Alapfogalmak
Exploration during training can improve generalization performance in reinforcement learning, even for states that cannot be explicitly encountered during training.
Kivonat
This paper explores how exploration during training can be leveraged to improve generalization performance in reinforcement learning, particularly for states that cannot be explicitly encountered during training (unreachable states).
The key insights are:
In the single-task reinforcement learning setting, it is sufficient to learn an optimal policy only on the states encountered by the optimal policy. However, this logic does not transfer to the zero-shot policy transfer (ZSPT) setting, where the goal is to generalize to new tasks.
Recent work has shown that increased exploration during training can improve generalization performance in the ZSPT setting, particularly for tasks where the states encountered during testing are reachable from the training tasks (reachable generalization). The intuition is that training on more reachable states helps the agent learn a more robust policy.
The authors provide new intuition for why exploration can also benefit generalization to unreachable tasks, where the states encountered during testing cannot be reached from the training tasks. They argue that training on more reachable states acts as a form of implicit data augmentation, helping the agent learn features that are invariant to irrelevant task details (like background color).

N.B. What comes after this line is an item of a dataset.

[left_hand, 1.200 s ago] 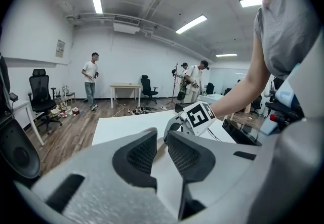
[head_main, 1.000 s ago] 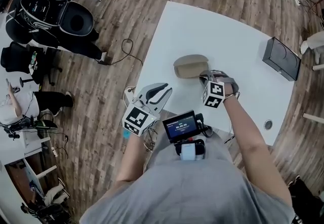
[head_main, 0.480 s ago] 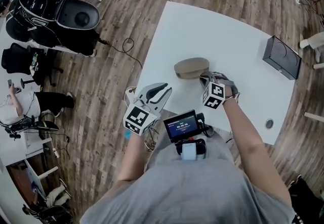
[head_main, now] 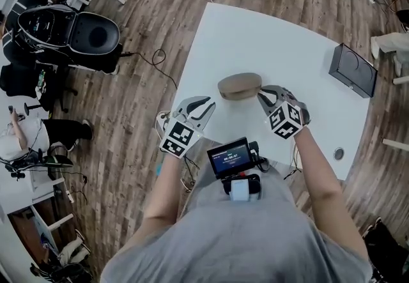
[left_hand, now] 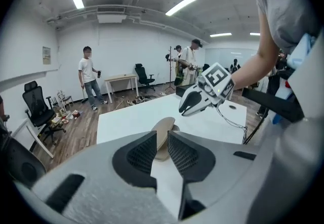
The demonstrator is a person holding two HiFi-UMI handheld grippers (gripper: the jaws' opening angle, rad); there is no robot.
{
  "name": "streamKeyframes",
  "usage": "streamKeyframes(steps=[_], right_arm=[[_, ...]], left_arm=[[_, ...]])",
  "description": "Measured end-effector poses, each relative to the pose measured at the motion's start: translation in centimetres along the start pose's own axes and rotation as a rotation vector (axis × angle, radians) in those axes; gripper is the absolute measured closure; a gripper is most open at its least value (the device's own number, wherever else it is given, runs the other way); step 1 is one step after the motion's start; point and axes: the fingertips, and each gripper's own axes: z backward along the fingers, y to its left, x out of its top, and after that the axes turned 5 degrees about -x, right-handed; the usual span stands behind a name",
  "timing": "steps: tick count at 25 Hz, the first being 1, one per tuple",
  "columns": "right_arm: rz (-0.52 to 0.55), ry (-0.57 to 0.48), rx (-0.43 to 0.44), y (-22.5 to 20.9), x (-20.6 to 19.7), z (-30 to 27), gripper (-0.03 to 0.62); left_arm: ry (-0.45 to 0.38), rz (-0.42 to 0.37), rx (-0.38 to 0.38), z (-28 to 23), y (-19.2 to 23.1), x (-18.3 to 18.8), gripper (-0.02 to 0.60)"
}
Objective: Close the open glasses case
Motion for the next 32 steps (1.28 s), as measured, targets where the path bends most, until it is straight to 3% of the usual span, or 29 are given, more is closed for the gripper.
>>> streamKeyframes(steps=[3, 5, 8, 11, 17, 18, 20, 21, 32], right_arm=[[0.026, 0.004, -0.033, -2.3, 0.9, -0.2, 0.556], [0.109, 0.005, -0.043, -2.5, 1.3, -0.7, 0.557], [0.245, 0.017, -0.019, -1.1, 1.5, -1.6, 0.557], [0.203, 0.026, 0.037, -0.8, 1.9, -2.4, 0.556], [0.127, 0.043, 0.071, -2.5, 2.8, -3.4, 0.551], [0.118, 0.05, 0.084, -2.6, 2.7, -3.5, 0.509], [0.094, 0.058, 0.103, -2.7, 2.7, -3.5, 0.423], [0.087, 0.058, 0.106, -2.8, 2.7, -3.5, 0.413], [0.101, 0.11, 0.182, -2.8, 1.3, -4.7, 0.392]], left_arm=[[0.066, -0.029, -0.005, -2.1, 1.0, -0.6, 0.514], [0.105, -0.052, -0.008, -3.6, 1.1, -1.2, 0.514], [0.149, -0.148, 0.004, -5.5, 1.1, -1.2, 0.515], [0.215, -0.213, 0.013, -7.2, 1.6, -1.6, 0.514], [0.276, -0.165, 0.021, -8.9, 3.0, -2.8, 0.411], [0.285, -0.157, 0.011, -9.1, 3.0, -3.0, 0.401], [0.291, -0.151, 0.005, -9.2, 3.1, -3.2, 0.391], [0.29, -0.15, 0.007, -9.2, 3.2, -3.2, 0.39], [0.333, -0.146, -0.028, -10.2, 3.7, -4.0, 0.39]])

The authors propose a novel method called Explore-Go that increases the diversity of the agent's starting states by performing a pure exploration phase at the beginning of each episode. This effectively increases the distribution of states the agent trains on, which can improve both reachable and unreachable generalization.

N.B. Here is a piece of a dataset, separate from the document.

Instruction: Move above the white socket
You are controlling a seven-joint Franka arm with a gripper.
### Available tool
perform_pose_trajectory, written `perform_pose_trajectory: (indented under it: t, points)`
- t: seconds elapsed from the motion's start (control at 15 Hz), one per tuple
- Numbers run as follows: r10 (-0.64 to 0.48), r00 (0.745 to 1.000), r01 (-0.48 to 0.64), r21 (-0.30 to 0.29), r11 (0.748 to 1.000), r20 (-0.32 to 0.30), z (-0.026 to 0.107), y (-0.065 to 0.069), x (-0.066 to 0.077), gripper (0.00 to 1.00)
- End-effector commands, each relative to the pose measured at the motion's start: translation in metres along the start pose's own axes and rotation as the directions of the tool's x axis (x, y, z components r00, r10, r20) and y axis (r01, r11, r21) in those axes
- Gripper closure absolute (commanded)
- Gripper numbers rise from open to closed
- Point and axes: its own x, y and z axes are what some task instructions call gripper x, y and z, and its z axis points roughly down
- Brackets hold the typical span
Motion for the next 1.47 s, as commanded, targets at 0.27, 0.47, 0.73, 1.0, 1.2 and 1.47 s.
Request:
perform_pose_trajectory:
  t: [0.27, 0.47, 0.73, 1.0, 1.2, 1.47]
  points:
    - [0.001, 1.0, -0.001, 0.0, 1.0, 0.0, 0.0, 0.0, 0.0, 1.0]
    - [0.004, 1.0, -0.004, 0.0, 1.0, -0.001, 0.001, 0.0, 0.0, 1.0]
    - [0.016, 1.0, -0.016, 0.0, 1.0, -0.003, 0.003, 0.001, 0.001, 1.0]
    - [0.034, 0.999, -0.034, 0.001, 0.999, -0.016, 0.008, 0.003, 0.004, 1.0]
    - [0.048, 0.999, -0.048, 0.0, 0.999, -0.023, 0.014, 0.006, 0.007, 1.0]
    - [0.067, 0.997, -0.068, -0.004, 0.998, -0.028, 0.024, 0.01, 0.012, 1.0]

The authors evaluate Explore-Go on an illustrative environment and the Procgen benchmark. On the illustrative environment, Explore-Go significantly outperforms a standard PPO baseline on unreachable generalization. On Procgen, the results are more mixed, with Explore-Go improving performance on some environments but not others. The authors hypothesize this is due to the pure exploration phase not being effective enough in the more complex Procgen environments.
Statisztikák
The paper does not contain any key metrics or important figures to support the author's key logics. The results are presented qualitatively through plots.